Danish Tax Minister Karsten Lauritzen and Minister for Higher Education and Science Søren Pind have published a seven-point action plan to address the issue of foreign citizens who leave the country before paying off their student loan debt.
“Denmark is not to be a ‘gift heaven’ where we let foreign citizens leave Denmark without repaying their debts,” Lauritzen said. There has been an increase in the debt held by citizens from European Union/European Economic Area (EU/EEA) countries, from approximately DKK106 million (€8.5 million) in 2015 to DKK155 million (€12 million) in 2017, an increase of 46%. The number of European citizens owing this debt has over the same time increased from 900 to 1,100 people, with one third of them having left Denmark.

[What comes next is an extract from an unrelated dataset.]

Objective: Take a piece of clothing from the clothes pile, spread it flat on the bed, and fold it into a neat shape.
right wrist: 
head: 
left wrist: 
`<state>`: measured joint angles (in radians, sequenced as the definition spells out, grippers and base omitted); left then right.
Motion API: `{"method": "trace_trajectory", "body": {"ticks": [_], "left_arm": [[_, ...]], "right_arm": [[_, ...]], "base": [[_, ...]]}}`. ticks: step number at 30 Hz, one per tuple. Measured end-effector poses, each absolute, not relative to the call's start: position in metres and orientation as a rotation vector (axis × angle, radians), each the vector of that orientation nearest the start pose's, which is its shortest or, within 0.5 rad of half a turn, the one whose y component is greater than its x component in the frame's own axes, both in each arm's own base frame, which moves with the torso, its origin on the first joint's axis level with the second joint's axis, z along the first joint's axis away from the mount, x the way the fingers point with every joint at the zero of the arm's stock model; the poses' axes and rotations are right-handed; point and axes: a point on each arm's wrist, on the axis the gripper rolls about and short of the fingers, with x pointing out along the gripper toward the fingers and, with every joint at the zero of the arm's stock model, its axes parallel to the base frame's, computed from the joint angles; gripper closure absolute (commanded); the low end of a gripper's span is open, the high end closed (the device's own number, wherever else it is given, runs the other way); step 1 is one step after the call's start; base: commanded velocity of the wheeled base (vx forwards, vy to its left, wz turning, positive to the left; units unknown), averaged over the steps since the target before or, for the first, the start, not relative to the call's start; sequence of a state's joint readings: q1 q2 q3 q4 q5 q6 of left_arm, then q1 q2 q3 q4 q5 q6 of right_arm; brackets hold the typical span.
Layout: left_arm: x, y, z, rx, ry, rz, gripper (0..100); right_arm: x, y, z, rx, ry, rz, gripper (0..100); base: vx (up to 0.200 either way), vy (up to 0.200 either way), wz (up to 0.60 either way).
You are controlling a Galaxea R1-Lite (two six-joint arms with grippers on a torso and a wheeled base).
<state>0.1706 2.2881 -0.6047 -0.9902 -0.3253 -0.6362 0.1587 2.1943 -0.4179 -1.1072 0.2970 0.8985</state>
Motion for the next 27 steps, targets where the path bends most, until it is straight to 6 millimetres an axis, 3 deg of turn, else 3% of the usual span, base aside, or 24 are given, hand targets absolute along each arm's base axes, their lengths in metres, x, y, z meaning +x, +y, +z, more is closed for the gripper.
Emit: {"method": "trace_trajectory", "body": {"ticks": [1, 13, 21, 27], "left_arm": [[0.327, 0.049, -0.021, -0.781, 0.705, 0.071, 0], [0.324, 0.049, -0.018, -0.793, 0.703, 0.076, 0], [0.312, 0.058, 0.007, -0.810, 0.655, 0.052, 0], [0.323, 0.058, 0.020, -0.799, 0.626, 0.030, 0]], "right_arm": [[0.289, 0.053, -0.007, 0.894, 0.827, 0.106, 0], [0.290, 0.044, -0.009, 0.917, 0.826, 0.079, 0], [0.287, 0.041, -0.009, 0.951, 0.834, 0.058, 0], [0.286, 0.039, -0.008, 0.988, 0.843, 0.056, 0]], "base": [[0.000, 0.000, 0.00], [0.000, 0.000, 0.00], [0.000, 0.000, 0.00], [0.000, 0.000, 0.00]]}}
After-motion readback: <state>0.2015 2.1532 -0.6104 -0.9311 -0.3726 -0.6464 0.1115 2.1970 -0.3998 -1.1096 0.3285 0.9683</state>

“It could be tempting to press the emergency brake on foreign students’ access to Danish SU [student financial support] where Denmark does not have a bilateral agreement with the countries from which the foreign students are coming, to recover outstanding debt,” ministers Lauritzen and Pind wrote in the action plan. “But this would be against the present EU legislation on the discrimination against foreign students because of their citizenship.” The plan to recover the outstanding debt will have a national track and an international track. The four national initiatives are: • Establishment of a new unit within the national debt agency to work specifically with outstanding SU debt;
• Cooperation with debt-collection agencies abroad;
• Debt enforcement through court lawsuits;
• Total recovery of outstanding student loans if an SU recipient moves abroad without leaving a forwarding address.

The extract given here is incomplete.